What to work on :: Lines of the material that include the string "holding" should be returned.

Given information ::
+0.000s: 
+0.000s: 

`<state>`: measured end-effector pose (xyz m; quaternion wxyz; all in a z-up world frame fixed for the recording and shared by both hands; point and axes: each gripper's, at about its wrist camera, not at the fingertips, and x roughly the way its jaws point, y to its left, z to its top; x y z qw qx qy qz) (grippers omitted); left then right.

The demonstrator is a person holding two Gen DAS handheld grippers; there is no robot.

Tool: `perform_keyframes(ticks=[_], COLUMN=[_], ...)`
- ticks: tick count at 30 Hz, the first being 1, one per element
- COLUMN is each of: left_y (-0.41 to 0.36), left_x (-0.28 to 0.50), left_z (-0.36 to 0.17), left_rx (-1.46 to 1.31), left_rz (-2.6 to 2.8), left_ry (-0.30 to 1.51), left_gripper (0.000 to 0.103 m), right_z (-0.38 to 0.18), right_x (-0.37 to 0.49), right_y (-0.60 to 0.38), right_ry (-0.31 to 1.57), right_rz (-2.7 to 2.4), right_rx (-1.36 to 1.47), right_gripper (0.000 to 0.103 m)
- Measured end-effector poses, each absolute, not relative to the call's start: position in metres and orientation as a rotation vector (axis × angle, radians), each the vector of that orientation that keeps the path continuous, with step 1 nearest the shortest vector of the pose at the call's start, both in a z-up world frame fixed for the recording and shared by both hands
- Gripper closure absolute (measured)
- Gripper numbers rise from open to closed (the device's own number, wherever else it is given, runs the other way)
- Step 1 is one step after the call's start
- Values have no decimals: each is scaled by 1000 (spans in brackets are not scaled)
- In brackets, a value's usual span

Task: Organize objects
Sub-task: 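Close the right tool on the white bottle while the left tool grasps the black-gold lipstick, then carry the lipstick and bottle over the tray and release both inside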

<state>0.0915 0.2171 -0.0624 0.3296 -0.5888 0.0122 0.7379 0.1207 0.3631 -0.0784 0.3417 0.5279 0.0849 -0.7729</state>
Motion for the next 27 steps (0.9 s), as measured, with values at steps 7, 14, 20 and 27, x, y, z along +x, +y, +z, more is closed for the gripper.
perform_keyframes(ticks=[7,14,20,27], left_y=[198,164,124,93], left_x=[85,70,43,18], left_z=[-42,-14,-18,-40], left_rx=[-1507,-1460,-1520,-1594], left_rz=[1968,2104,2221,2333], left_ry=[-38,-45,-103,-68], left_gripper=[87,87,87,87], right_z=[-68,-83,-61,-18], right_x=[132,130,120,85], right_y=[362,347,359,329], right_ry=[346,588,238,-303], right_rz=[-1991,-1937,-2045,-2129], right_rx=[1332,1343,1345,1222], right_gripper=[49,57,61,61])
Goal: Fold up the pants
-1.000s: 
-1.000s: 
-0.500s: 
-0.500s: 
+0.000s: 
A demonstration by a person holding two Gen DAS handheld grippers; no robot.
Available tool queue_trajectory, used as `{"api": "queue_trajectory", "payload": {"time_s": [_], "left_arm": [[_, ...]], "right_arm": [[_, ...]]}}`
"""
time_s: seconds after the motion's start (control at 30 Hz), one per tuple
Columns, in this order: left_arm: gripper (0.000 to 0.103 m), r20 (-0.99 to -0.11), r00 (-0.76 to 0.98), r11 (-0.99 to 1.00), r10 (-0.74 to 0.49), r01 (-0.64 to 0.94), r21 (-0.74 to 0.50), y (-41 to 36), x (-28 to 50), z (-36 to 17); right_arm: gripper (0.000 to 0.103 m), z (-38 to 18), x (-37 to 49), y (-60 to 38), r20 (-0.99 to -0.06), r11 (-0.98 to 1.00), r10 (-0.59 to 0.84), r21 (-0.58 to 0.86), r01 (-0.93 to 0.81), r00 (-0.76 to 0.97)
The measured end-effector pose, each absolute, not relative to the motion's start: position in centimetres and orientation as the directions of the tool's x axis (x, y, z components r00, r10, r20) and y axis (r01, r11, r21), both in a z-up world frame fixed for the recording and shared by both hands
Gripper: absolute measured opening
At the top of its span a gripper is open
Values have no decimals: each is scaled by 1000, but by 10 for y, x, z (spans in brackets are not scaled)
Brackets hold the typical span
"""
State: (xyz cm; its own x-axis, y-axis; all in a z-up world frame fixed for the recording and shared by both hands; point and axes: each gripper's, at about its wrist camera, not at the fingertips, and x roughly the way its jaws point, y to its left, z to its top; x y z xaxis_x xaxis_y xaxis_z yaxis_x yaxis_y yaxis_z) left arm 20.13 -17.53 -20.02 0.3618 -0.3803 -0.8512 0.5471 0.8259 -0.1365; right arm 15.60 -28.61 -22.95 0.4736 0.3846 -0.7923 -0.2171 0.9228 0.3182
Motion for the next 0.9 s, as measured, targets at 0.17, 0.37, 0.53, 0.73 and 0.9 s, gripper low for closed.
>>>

Exercise result ::
The demonstrator is a person holding two Gen DAS handheld grippers; there is no robot.
A demonstration by a person holding two Gen DAS handheld grippers; no robot.

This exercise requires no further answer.